Stability Constrained Voltage Control in Distribution Grids with Arbitrary Communication Infrastructure
Zhenyi Yuan, Jie Feng, Yuanyuan Shi, Jorge Cortés
TL;DR
The paper tackles stable Volt/Var control in distribution grids equipped with arbitrary communication by introducing a unified framework that enforces stability by design. It replaces per-bus monotonicity with a network-wide monotonicity constraint and uses input convex neural networks (ICNNs) to realize equilibrium functions that satisfy this constraint under any communication topology. A systematic design procedure partitions the communication graph into subgraphs, trains convex functions on each subgraph, and derives the global equilibrium functions via gradients, enabling supervised learning to mimic OPF solutions while preserving stability.
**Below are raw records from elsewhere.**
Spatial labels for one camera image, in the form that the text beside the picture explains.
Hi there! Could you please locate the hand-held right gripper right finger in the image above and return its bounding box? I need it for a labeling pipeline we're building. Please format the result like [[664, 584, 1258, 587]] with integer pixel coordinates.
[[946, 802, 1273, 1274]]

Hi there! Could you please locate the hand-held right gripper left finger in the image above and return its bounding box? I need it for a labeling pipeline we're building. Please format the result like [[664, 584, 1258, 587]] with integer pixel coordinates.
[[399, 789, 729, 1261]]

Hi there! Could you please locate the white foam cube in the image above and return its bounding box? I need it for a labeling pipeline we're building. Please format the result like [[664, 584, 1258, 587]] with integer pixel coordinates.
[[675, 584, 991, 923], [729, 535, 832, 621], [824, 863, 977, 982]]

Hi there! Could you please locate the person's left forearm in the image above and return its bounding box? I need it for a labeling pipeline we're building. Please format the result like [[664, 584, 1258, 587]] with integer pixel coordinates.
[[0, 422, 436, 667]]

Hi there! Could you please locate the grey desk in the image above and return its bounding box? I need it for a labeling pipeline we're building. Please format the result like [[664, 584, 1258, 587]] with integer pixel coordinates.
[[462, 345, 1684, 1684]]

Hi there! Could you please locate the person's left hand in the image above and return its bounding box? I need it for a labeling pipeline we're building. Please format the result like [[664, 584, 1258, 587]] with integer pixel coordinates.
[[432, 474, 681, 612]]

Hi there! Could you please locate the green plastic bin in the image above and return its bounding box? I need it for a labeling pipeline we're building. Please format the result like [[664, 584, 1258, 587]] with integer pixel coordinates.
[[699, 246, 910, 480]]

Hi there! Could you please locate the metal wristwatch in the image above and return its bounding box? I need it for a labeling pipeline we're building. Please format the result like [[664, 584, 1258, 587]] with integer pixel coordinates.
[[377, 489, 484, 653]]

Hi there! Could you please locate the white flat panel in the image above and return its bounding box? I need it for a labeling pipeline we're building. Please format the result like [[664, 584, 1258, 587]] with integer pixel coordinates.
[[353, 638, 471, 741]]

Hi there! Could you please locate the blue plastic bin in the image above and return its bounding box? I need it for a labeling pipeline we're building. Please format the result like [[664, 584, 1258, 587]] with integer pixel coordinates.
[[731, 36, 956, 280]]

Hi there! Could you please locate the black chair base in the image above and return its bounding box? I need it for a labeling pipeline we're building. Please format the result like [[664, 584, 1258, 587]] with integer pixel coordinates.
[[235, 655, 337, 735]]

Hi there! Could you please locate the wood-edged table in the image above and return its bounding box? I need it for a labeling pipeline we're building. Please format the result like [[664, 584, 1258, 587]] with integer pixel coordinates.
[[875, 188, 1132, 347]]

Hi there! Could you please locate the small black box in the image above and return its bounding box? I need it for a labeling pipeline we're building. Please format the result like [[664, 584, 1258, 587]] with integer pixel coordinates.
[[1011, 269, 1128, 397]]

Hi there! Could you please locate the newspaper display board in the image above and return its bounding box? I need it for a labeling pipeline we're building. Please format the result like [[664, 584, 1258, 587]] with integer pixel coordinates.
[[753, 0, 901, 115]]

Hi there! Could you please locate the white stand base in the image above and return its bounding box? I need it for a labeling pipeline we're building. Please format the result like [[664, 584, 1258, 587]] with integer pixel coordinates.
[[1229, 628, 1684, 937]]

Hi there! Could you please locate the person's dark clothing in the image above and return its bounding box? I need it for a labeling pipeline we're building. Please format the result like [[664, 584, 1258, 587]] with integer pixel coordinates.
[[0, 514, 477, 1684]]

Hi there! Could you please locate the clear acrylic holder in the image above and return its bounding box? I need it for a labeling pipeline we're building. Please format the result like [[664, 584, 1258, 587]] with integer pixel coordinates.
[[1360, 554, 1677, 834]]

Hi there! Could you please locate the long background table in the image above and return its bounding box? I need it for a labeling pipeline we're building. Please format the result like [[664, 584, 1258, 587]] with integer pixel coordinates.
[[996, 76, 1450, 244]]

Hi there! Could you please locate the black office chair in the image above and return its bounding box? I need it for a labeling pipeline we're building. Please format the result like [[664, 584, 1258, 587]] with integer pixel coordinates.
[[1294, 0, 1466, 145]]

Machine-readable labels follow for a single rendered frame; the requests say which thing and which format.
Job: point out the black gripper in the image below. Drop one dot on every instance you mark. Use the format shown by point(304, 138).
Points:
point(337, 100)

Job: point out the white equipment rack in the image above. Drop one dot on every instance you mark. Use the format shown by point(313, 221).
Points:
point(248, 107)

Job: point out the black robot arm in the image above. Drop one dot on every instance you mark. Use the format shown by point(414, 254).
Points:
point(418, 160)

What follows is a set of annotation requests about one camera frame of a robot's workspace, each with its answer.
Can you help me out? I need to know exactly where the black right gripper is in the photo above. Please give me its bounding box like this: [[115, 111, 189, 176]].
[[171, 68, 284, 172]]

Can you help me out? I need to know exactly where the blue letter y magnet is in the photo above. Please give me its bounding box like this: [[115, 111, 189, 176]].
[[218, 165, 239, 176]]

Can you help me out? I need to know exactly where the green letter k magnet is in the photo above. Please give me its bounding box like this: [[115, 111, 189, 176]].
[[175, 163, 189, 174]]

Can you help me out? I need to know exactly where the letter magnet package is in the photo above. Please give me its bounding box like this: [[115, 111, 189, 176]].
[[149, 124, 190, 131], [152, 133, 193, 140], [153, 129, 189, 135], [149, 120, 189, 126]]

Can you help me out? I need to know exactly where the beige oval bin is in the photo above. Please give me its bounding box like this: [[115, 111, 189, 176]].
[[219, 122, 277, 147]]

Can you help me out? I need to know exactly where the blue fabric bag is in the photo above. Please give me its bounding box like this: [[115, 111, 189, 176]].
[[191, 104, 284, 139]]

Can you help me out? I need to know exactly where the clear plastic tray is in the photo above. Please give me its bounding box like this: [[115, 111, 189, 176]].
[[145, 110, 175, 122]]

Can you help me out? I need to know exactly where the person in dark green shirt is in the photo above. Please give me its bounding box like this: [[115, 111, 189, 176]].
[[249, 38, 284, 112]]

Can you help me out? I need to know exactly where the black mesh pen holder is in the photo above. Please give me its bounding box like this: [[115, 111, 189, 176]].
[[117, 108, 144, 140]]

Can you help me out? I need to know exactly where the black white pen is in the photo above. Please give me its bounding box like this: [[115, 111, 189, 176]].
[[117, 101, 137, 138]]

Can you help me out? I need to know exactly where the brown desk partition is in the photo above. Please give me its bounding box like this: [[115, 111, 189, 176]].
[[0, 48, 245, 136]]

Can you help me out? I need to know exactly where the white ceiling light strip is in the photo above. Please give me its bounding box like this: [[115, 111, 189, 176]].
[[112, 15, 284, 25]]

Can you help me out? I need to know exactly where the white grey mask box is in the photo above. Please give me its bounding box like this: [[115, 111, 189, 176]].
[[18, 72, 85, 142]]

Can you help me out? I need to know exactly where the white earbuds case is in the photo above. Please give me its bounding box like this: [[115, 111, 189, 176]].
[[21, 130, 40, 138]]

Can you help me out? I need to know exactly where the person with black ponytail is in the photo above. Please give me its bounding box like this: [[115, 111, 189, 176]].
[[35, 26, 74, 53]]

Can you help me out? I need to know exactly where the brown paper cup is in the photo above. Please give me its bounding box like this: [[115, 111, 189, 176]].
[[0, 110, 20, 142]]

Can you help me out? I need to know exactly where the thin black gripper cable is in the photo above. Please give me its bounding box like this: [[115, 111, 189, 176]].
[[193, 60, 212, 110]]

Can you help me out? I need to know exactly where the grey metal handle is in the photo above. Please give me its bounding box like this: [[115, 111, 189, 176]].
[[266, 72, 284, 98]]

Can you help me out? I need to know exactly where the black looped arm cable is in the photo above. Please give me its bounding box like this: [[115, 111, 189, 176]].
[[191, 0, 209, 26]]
Validation on the UCSD microgrid demonstrates that increased communication improves control performance and brings learned controllers closer to OPF, while maintaining robustness to measurement noise and disturbances.
Abstract
We consider the problem of designing learning-based reactive power controllers that perform voltage regulation in distribution grids while ensuring closed-loop system stability. In contrast to existing methods, where the provably stable controllers are restricted to be decentralized, we propose a unified design framework that enables the controllers to take advantage of an arbitrary communication infrastructure on top of the physical power network. This allows the controllers to incorporate information beyond their local bus, covering existing methods as a special case and leading to less conservative constraints on the controller design. We then provide a design procedure to construct input convex neural network (ICNN) based controllers that satisfy the identified stability constraints by design under arbitrary communication scenarios, and train these controllers using supervised learning. Simulation results on the the University of California, San Diego (UCSD) microgrid testbed illustrate the effectiveness of the framework and highlight the role of communication in improving control performance.